● **WHAT YOU NEED TO DO**:
Below are some entries. Copy each line that holds the string "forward".

● **RECORDED DATA**:
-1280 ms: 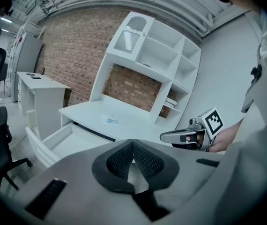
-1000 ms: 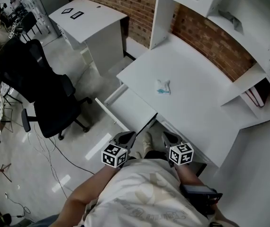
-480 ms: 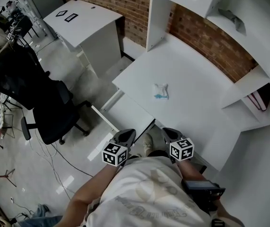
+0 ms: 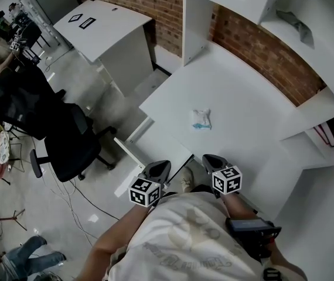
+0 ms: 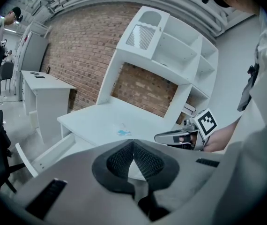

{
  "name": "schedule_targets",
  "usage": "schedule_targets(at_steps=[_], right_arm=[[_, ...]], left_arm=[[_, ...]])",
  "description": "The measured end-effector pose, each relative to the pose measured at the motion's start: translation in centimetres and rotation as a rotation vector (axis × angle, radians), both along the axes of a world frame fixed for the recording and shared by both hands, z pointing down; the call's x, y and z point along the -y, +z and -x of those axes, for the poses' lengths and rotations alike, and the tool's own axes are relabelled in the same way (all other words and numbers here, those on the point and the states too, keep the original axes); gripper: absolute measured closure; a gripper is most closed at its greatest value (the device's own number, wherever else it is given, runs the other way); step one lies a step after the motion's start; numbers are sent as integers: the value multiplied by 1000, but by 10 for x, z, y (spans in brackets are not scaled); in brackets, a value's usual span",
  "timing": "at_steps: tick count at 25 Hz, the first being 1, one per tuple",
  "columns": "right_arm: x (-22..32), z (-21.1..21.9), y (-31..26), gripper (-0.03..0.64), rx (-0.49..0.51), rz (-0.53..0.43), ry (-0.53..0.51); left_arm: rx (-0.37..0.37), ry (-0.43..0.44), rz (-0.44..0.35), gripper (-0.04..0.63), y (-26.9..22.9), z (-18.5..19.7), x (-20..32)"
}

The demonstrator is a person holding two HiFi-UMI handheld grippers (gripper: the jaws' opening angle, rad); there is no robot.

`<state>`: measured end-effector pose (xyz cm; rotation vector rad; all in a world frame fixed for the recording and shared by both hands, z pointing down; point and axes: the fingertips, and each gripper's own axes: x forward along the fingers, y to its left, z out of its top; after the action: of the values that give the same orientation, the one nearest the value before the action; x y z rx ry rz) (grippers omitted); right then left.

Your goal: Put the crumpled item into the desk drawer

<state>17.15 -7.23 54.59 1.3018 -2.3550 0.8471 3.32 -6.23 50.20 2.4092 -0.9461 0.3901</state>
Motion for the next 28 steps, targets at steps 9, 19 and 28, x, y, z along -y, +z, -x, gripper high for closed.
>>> schedule_targets(at_steps=[9, 19, 28], right_arm=[[47, -5, 16, 592, -21, 19, -32], [97, -12, 35, 568, -85, 35, -46], [129, -14, 53, 432, -153, 58, -51]], left_arm=[[23, -58, 13, 575, 5, 4, 24], [38, -140, 23, 575, 11, 14, 42], [38, -233, 43, 575, 19, 30, 41]])
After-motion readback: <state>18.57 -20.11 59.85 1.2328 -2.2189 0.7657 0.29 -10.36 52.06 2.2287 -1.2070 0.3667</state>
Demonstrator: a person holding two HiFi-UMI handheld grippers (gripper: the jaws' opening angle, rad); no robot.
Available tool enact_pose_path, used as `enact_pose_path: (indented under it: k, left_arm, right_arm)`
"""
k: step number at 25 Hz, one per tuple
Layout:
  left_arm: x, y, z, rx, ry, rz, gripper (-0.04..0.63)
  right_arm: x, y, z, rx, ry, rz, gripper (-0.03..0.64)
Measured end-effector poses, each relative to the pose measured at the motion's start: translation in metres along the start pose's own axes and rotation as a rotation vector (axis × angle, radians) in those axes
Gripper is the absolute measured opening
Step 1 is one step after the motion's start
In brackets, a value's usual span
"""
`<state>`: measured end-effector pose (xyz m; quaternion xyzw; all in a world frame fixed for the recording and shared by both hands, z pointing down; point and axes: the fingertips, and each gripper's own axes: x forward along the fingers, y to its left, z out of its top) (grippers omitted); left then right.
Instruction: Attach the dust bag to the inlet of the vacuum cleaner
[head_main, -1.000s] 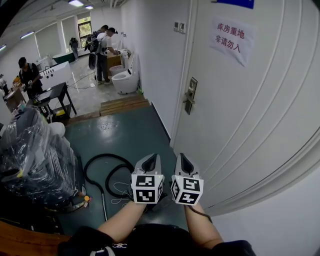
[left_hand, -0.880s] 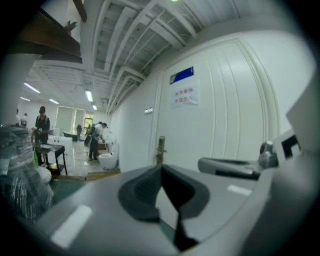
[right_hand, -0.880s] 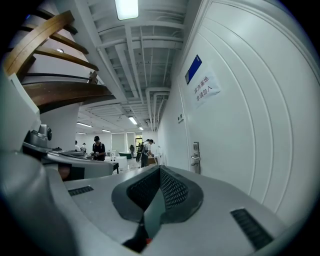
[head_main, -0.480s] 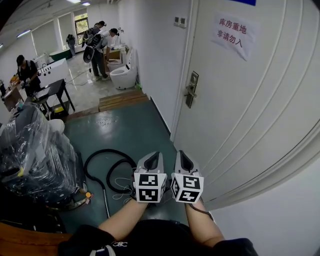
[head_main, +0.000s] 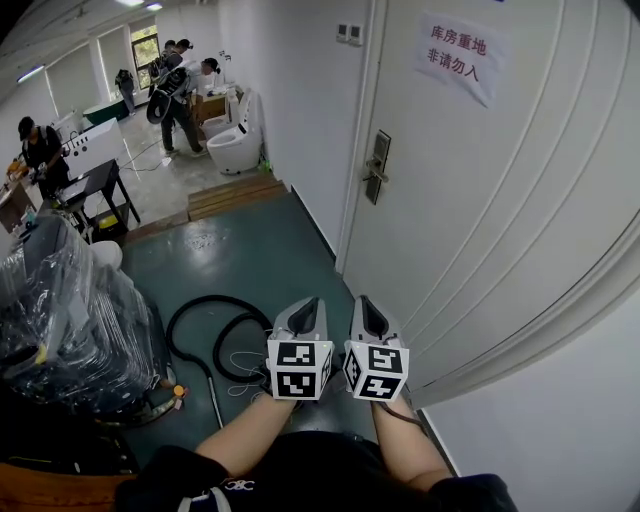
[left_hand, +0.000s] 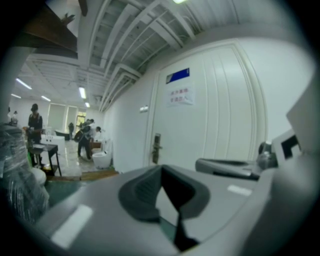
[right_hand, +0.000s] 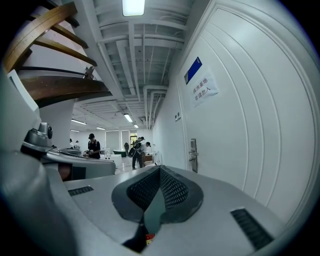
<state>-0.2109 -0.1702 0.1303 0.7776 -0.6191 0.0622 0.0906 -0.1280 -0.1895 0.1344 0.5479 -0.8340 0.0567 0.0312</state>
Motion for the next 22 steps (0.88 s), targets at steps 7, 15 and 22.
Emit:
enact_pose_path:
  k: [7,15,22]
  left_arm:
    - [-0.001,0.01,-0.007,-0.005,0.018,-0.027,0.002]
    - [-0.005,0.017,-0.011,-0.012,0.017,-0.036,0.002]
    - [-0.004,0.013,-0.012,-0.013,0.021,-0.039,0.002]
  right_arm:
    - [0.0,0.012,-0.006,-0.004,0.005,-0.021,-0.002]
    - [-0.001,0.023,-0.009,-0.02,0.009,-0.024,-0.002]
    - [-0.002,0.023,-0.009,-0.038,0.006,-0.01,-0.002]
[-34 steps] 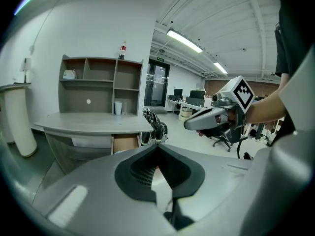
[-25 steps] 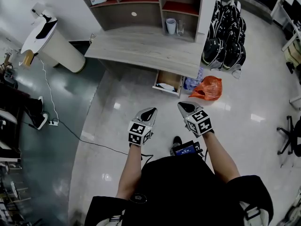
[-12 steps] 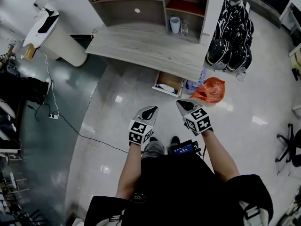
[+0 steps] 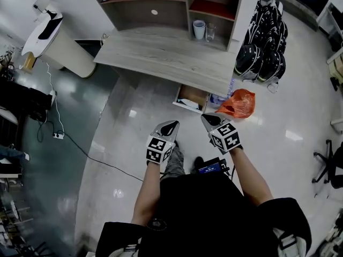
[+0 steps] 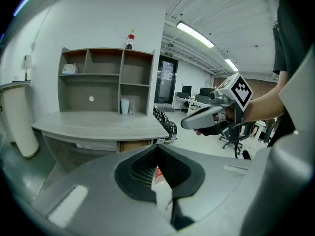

● **REPLY**:
`<state>`: measured end-effector pose (xyz cm; rotation vector rad; all in a world frame fixed for the recording and shared by both hands, z pointing down; point and axes: the fingertips, and each gripper's own axes: x forward along the fingers, y to its left, z out of its top; after the action: of the values that give the same orientation, the one nearest the value before the action; x y z rx ry rz) (grippers omitted); right then left.
`<state>`: measured end-effector pose (xyz m; quaternion xyzw; all in a world frame fixed for the recording and shared by both hands, z pointing down; point and axes: the fingertips, and each gripper's own axes: x forward along the fingers, y to its left, z out of its top) (grippers omitted); left then right.

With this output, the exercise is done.